The joint distribution of \(f(x)\) and \(f(x_*)\) is multivariate normal,

\[\begin{split}\begin{bmatrix} f(x) \\ f(x_*) \\ \end{bmatrix} \sim \text{N}\left( \begin{bmatrix} m(x) \\ m(x_*) \\ \end{bmatrix} \,, \begin{bmatrix} k(x,x') & k(x_*, x) \\ k(x_*, x) & k(x_*, x_*') \\ \end{bmatrix} \right) \,.\end{split}\]

Starting from the joint distribution, one obtains the marginal distribution of \(f(x)\), as \(\text{N}(m(x),\, k(x, x'))\). The conditional distribution is

\[f(x_*) \mid f(x) \sim \text{N}\left( k(x_*, x) k(x, x)^{-1} [f(x) - m(x)] + m(x_*) ,\, k(x_*, x_*) - k(x, x_*) k(x, x)^{-1} k(x, x_*) \right) \,.\]


For more information on GPs, check out the book Gaussian Processes for Machine Learning by Rasmussen & Williams, or this introduction by D. Mackay.

PyMC3 is a great environment for working with fully Bayesian Gaussian Process models.
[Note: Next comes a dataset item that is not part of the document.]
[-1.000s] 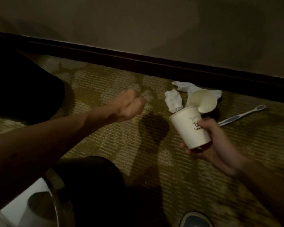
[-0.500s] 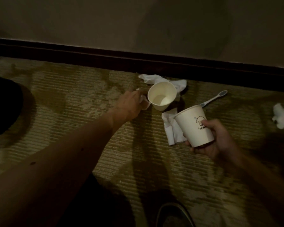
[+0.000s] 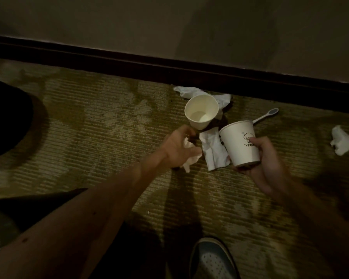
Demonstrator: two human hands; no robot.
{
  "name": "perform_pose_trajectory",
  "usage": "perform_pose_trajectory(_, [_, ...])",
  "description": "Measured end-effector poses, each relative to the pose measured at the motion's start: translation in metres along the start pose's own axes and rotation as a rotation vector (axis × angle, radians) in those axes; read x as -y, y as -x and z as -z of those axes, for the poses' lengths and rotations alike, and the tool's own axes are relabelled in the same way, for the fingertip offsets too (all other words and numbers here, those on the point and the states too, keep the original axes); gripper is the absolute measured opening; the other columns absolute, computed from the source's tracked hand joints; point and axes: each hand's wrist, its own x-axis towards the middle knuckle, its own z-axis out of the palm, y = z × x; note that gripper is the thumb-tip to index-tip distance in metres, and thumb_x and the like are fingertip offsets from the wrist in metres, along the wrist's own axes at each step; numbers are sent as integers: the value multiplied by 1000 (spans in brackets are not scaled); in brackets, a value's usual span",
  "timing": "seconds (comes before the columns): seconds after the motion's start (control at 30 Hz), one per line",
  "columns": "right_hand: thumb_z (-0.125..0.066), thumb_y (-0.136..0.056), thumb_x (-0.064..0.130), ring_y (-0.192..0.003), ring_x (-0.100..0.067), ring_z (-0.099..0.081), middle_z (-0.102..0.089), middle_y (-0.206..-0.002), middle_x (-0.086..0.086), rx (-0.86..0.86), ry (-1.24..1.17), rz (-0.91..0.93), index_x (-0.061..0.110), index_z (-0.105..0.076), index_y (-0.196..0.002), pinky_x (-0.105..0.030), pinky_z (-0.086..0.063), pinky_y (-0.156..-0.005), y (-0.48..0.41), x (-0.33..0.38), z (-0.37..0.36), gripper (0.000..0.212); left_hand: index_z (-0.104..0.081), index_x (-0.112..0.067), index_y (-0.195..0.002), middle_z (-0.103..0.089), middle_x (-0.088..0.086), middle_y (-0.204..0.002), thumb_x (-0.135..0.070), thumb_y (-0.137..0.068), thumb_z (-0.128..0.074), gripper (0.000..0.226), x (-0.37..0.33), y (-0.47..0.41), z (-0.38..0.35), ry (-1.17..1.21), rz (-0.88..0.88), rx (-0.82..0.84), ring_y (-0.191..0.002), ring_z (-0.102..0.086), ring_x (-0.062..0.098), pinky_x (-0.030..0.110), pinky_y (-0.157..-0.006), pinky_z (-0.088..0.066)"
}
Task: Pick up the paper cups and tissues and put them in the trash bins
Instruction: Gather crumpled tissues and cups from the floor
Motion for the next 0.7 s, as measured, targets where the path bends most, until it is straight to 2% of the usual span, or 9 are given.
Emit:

GPs in PyMC3 have a clear syntax and are highly composable, and many predefined covariance functions (or kernels), mean functions, and several GP implementations are included. GPs are treated as distributions that can be used within larger or hierarchical models, not just as standalone regression models.

Mean and covariance functions

Those who have used the GPy or GPflow Python packages will find the syntax for construction mean and covariance functions somewhat familiar. When first instantiated, the mean and covariance functions are parameterized, but not given their inputs yet. The covariance functions must additionally be provided with the number of dimensions of the input matrix, and a list that indexes which of those dimensions they are to operate on. The reason for this design is so that covariance functions can be constructed that are combinations of other covariance functions.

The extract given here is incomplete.